Matt Dominguez

No. 88
- Position: Wide receiver

Personal information
- Born: June 27, 1978 (age 47) Georgetown, Texas, U.S.
- Listed height: 6 ft 3 in (1.91 m)
- Listed weight: 222 lb (101 kg)

Career information
- College: Sam Houston State
- NFL draft: 2001: undrafted

Career history
- 2001–2002: Denver Broncos
- 2003: Saskatchewan Roughriders
- 2004: New York Jets*
- 2004–2008: Saskatchewan Roughriders
- * Offseason and/or practice squad member only

Awards and highlights
- Grey Cup champion (2007); CFL West All-Star (2006);
- Stats at Pro Football Reference
- Stats at CFL.ca (archive)

= Matt Dominguez =

American gridiron football player (born 1978)

Matt Pilar Dominguez (born June 27, 1978) is an American former professional football wide receiver. He was originally signed by the Denver Broncos as an undrafted free agent in 2001. He played college football at Sam Houston State.

Dominguez was also a member of the New York Jets and Saskatchewan Roughriders. He won a Grey Cup with the Roughriders in the 2007 Saskatchewan Roughriders season.
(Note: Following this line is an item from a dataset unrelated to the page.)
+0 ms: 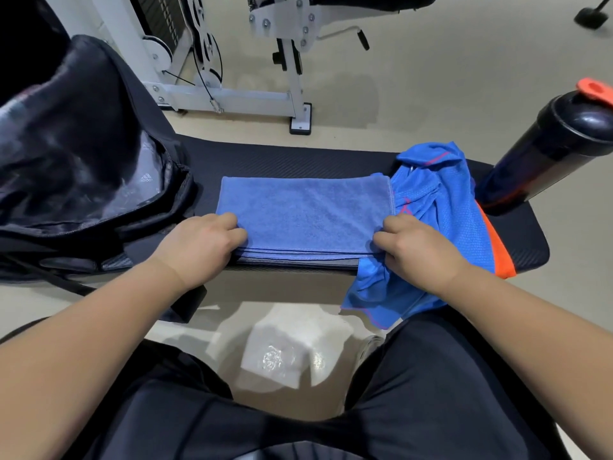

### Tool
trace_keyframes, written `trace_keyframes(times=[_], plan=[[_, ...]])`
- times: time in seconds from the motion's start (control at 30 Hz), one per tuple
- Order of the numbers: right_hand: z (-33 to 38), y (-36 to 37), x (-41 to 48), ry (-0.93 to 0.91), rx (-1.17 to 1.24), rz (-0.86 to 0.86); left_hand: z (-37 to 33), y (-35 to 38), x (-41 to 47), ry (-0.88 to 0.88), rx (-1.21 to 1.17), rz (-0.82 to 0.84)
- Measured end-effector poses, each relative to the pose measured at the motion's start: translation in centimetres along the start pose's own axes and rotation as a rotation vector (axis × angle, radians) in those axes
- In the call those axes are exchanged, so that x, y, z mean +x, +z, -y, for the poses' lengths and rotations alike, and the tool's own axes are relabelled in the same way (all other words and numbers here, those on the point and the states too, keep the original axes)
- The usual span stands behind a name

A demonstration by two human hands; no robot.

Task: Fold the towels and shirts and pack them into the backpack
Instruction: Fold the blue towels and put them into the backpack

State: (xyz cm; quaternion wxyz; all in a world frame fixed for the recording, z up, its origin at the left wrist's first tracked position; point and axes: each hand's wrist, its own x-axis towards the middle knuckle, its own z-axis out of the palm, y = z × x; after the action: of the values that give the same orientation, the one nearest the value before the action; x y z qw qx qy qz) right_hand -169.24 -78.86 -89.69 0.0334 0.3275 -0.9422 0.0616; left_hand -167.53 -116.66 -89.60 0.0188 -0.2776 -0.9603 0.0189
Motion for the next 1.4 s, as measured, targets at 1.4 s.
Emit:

Dominguez along with then teammate Gene Makowsky made a cameo appearance in the Corner Gas episode "Reader Pride".

Coaching
Offensive Co-Ordinator
Riffel High School 2007–2010
Offensive Co-ordinator
Central High School 2010–2013
Offensive Assistant/Wide Receivers Coach
Saskatchewan Selects 2020

==College career==
Dominguez attended Sam Houston State for college where he was the team's MVP twice and the school's first NCAA division I-AA All-American.

==Professional career==

===Denver Broncos===
Dominguez spent time on the Denver Broncos practice squad and played in 12 games with 3 receptions for 27 yards, his first catch came against the Seattle Seahawks on October 14, 2001.

===First stint with Roughriders===
After being released Dominguez was signed by the Roughriders in 2003 and quickly used his size to his advantage and became a fan favourite by gaining over 1,000 yards in his first year.

===New York Jets===
In 2004 Dominguez signed with the New York Jets of the National Football League. He was cut at the end of training camp.

===Second stint with Roughriders===
In 2005, Dominguez tore ligaments in his knee and was lost for the season after two games. Dominguez runs a football camp in Saskatchewan and spends his off-season in Regina with his wife Jennifer and his sons Matthew the 2nd and Marcel and daughter Victoria. He won the 95th Grey Cup in the 2007 CFL season with the Saskatchewan Roughriders.

Dominguez was released by the Roughriders on February 13, 2009, days before he was due a bonus payment and other incentives with two years remaining on his contract.